TASK TO CARRY OUT :: Look for the line that has "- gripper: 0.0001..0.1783" in the material below; please repeat it and every line after it, exactly, up to and including the line that has "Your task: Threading", and nothing else.

*** INPUT

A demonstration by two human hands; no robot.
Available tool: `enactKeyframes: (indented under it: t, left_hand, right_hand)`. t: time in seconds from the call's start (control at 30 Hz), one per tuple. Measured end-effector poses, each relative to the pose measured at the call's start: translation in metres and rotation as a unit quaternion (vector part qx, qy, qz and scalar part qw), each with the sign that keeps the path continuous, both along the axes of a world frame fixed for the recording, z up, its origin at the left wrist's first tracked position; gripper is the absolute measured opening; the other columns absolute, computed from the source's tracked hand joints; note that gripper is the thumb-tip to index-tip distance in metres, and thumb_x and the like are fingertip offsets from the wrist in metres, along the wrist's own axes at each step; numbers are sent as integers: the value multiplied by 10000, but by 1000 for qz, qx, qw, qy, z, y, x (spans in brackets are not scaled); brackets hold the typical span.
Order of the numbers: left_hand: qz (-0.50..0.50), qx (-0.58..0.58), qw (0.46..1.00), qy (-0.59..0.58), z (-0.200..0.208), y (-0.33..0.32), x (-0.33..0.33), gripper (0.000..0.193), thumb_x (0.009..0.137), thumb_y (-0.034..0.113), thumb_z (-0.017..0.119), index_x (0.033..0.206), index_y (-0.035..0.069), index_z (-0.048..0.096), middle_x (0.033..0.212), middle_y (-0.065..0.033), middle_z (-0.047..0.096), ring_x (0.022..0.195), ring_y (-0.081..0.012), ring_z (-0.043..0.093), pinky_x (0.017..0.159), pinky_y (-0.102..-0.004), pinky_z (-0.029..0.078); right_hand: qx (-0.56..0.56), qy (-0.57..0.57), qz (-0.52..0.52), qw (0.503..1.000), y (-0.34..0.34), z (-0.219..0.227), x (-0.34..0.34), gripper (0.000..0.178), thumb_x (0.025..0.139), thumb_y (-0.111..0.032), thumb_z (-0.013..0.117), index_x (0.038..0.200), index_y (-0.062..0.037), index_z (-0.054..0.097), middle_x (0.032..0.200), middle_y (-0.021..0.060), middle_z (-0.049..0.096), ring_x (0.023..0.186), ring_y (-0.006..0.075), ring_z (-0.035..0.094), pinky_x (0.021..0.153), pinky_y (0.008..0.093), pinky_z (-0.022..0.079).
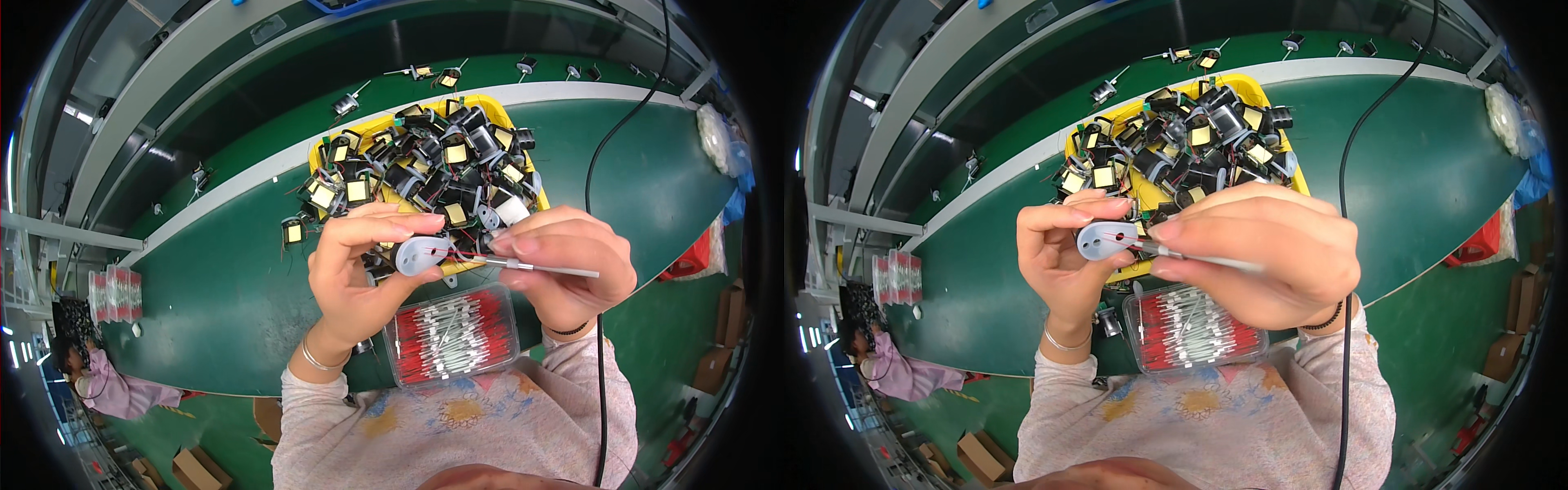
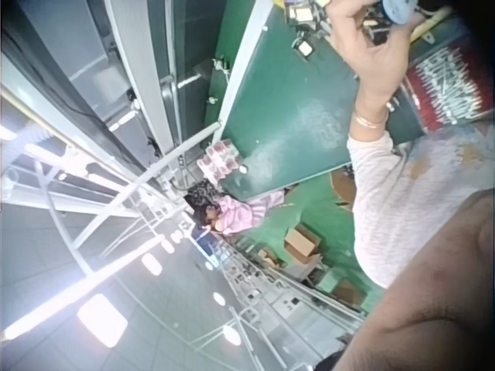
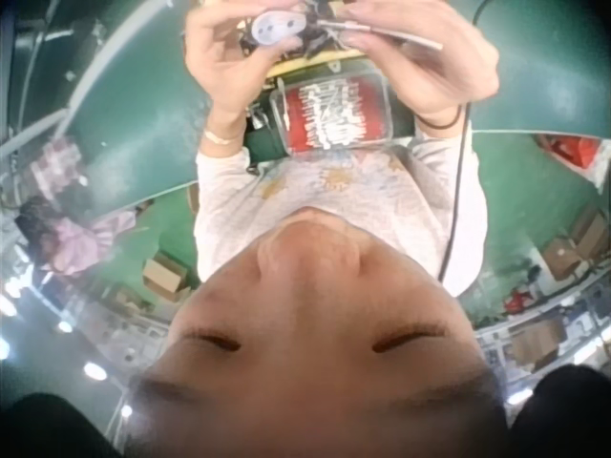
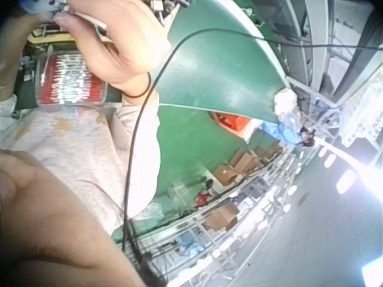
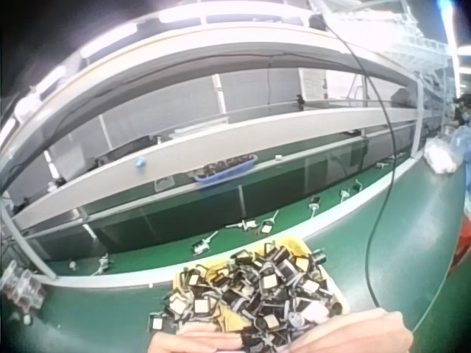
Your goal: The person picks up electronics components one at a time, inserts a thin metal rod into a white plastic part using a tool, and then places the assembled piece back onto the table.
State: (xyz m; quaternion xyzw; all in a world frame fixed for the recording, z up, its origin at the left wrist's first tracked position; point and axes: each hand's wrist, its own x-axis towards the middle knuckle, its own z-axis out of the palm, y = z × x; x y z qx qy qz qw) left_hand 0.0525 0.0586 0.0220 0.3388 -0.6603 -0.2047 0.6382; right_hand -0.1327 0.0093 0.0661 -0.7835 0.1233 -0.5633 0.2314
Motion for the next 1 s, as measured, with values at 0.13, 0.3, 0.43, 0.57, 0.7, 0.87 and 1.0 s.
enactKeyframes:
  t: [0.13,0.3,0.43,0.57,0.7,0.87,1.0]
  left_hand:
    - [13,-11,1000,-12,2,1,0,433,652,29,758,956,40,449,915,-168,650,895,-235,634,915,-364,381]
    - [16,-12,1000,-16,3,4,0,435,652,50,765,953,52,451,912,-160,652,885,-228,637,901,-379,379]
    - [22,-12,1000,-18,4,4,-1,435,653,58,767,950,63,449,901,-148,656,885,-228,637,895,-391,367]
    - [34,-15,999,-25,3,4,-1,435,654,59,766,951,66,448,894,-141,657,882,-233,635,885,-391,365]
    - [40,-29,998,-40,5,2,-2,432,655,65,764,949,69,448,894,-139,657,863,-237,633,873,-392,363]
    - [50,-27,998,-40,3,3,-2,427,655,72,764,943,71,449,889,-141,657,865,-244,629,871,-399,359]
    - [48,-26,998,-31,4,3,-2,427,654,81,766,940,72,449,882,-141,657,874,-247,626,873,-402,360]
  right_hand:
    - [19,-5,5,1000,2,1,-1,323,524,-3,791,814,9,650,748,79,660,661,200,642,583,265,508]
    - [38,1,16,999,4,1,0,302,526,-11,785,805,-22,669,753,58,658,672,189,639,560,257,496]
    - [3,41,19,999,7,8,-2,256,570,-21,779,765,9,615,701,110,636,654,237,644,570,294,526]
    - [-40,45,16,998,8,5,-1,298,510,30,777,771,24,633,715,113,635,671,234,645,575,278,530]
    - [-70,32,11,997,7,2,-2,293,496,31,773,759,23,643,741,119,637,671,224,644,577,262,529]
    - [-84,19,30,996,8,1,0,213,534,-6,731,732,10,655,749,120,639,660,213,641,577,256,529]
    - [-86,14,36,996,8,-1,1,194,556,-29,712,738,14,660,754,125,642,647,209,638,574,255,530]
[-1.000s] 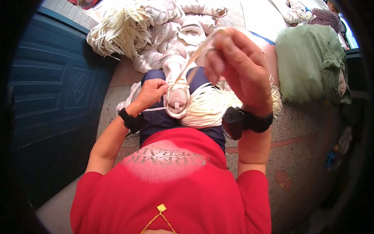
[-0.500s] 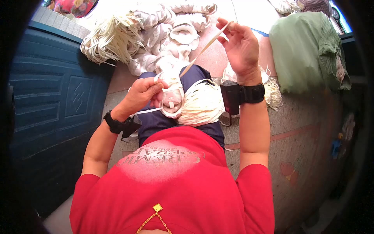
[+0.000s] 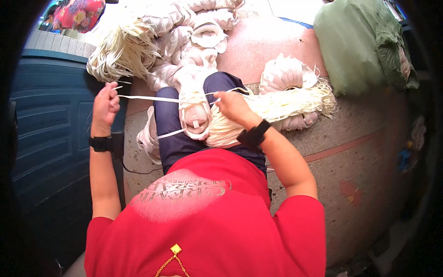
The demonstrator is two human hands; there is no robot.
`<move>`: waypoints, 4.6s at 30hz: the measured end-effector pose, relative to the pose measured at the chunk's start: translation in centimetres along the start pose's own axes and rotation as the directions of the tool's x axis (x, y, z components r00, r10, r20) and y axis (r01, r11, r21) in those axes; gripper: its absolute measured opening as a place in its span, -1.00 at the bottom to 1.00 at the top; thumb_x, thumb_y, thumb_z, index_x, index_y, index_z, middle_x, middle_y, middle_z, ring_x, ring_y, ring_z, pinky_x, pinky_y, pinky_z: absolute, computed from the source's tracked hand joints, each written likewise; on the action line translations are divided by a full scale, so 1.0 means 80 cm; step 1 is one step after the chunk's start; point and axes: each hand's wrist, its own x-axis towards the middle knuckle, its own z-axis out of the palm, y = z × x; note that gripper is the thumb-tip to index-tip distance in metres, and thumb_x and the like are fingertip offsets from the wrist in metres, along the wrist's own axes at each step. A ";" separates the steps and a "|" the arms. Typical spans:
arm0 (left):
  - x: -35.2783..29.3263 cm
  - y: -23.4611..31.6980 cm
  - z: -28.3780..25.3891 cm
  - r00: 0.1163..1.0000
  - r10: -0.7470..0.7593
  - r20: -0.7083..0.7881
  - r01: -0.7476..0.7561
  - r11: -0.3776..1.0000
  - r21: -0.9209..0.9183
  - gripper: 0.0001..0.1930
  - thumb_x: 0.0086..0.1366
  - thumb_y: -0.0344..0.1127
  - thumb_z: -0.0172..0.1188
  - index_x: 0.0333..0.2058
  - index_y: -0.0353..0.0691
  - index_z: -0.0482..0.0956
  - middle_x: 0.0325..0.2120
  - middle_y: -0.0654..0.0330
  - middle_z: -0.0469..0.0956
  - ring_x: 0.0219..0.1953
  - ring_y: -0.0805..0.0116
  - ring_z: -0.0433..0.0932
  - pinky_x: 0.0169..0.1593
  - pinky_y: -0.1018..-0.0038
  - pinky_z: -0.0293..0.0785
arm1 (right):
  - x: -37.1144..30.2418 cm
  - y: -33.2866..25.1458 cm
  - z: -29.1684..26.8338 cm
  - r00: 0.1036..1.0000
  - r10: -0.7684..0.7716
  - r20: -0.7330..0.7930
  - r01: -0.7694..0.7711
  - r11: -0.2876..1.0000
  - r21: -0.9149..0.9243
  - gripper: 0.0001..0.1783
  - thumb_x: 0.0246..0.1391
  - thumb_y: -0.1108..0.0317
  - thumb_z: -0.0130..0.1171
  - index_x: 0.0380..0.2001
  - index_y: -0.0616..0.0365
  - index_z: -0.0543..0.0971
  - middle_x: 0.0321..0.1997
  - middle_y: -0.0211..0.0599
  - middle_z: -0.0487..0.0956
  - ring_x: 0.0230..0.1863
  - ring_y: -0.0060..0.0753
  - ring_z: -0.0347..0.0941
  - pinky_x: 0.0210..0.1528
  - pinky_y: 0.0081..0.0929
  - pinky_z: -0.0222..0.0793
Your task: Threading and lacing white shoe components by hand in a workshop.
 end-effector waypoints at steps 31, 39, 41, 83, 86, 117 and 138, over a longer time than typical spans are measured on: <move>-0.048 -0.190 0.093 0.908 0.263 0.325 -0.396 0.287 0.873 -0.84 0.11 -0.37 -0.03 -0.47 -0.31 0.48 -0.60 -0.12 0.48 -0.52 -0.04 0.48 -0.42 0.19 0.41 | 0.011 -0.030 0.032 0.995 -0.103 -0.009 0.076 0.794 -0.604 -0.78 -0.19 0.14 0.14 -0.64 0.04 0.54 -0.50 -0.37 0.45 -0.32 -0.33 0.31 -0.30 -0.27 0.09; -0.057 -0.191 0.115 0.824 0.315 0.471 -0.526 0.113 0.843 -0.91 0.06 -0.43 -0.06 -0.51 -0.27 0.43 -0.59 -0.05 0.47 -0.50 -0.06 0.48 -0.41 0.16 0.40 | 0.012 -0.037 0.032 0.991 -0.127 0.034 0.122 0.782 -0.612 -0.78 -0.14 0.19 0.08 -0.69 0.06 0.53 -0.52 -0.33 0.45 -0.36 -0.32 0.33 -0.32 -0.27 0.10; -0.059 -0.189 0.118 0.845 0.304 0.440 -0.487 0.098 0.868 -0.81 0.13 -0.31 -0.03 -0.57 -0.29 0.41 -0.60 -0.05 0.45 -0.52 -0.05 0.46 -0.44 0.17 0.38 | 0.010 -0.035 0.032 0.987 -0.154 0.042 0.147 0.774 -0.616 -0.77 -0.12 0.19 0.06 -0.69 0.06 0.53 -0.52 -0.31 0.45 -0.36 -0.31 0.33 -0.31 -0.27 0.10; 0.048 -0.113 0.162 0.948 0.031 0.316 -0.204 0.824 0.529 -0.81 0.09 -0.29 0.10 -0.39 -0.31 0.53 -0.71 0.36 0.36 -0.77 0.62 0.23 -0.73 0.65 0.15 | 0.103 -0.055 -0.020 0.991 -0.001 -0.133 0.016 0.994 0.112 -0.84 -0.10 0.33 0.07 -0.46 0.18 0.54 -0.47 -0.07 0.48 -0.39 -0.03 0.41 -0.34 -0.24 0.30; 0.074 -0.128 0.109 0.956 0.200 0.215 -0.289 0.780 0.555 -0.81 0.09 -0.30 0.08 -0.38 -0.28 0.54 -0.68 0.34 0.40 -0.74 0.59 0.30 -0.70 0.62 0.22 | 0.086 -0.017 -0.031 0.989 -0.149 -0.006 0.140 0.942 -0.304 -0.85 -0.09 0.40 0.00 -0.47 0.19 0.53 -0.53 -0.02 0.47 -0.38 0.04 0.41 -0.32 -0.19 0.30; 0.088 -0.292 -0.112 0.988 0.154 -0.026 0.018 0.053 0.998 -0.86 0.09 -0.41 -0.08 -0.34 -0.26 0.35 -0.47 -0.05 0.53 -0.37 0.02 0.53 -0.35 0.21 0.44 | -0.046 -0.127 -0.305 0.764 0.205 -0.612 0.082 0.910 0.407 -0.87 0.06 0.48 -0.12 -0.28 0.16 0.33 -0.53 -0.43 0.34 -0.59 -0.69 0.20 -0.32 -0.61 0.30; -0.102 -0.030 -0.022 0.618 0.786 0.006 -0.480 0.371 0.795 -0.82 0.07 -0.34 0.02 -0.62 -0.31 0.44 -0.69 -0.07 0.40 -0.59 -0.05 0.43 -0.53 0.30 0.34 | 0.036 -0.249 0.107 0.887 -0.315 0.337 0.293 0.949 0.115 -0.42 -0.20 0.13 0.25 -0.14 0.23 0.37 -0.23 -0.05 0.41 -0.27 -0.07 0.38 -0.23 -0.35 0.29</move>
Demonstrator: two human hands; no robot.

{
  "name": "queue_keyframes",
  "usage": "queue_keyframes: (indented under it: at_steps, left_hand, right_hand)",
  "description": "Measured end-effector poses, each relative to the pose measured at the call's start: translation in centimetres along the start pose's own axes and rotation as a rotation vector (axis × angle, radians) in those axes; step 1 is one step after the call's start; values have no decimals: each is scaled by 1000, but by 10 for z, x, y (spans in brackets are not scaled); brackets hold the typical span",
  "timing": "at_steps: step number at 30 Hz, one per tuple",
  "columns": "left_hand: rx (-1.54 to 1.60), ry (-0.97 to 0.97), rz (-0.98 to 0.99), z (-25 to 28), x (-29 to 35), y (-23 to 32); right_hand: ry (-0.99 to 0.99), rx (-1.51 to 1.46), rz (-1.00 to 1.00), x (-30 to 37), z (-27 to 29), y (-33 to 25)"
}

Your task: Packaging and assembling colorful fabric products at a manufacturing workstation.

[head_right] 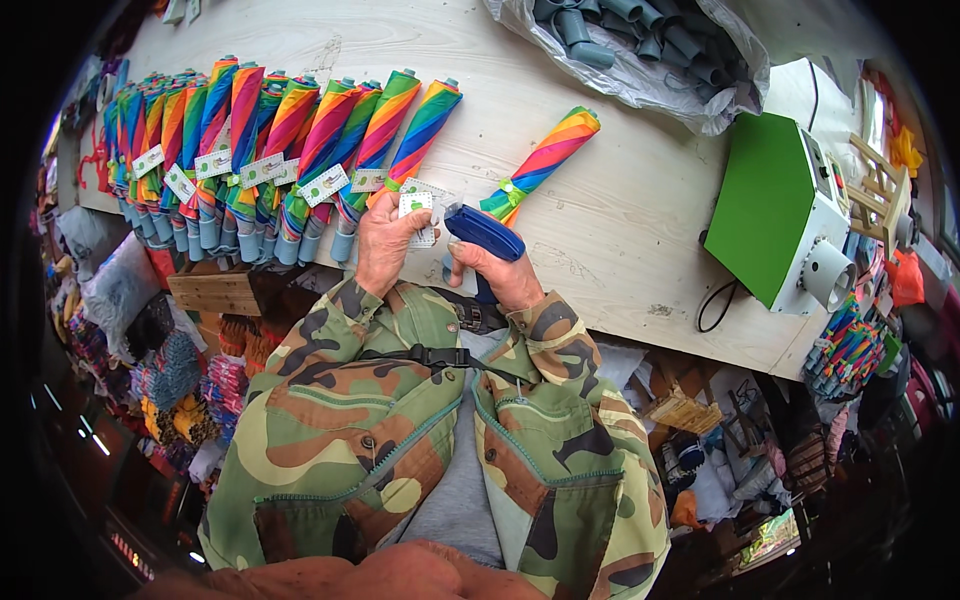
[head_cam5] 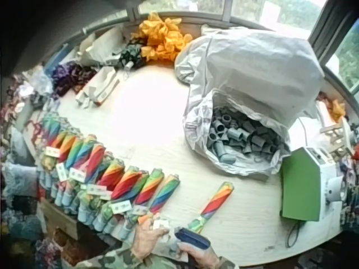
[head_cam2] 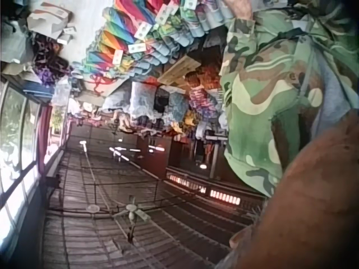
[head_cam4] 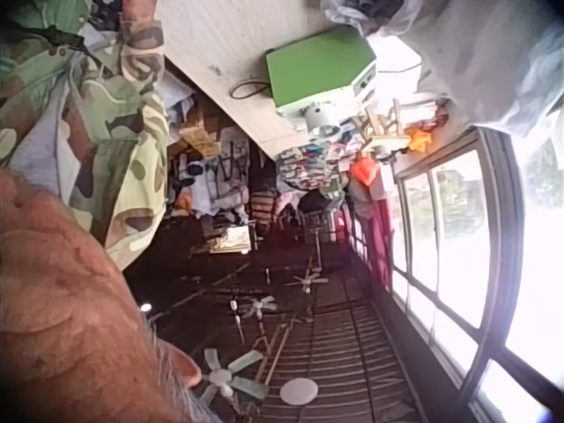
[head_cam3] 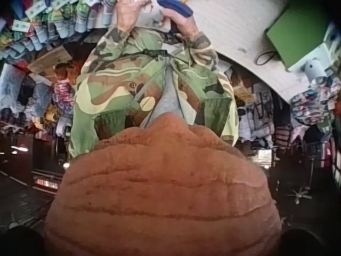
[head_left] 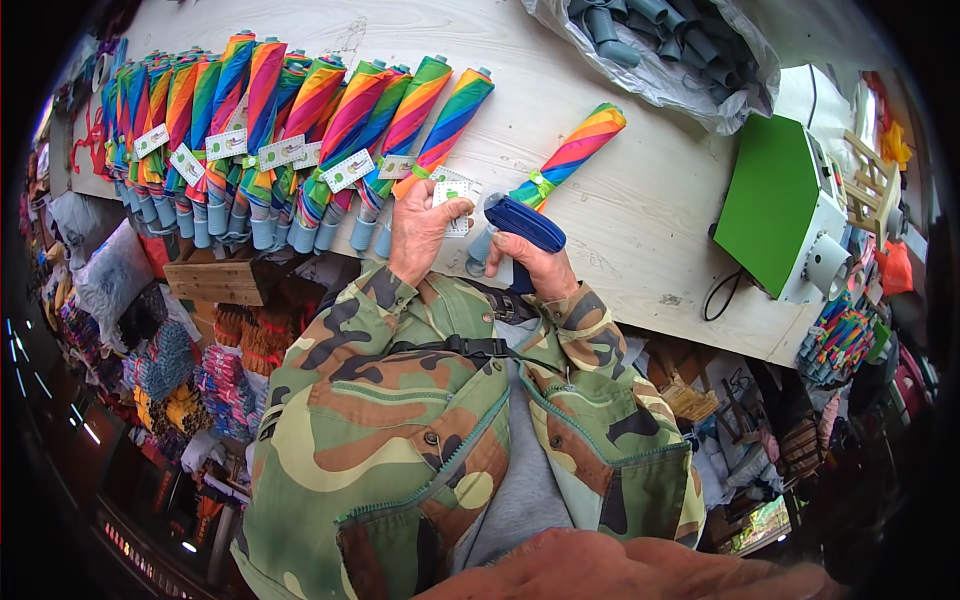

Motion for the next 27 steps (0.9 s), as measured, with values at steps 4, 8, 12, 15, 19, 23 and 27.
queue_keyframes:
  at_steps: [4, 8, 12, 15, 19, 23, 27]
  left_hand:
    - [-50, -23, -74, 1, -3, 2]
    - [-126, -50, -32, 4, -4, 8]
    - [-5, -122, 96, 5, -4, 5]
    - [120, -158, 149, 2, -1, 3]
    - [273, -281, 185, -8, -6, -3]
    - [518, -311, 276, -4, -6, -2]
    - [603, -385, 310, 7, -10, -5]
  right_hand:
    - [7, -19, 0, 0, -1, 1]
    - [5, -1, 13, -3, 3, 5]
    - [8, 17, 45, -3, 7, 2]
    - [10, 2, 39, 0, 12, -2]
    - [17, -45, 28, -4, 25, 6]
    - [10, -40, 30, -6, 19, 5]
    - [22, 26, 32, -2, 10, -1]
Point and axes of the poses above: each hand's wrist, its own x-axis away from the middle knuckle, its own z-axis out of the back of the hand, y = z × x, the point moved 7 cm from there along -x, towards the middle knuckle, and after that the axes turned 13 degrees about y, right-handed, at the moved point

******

TASK RESULT ::
  - gripper: 0.0001..0.1783
  - thumb_x: 0.0246..0.1391
  - thumb_y: -0.1108..0.0317
  - thumb_z: -0.0130..0.1171
  - index_x: 0.0380..0.2001
  - index_y: -0.0616..0.0365
  - index_z: -0.0543..0.0971
  - middle_x: 0.0321..0.1997
  - middle_y: -0.0211..0.0599
  - middle_z: -0.0487..0.0956
  - ring_x: 0.0230..0.1863
  - ring_y: -0.0060..0.0753
  - ring_z: -0.0347..0.0941
  - pinky_x: 0.0210..0.1528
  - pinky_y: 0.0081..0.0929
  - pinky_z: -0.0222..0.0793
Your task: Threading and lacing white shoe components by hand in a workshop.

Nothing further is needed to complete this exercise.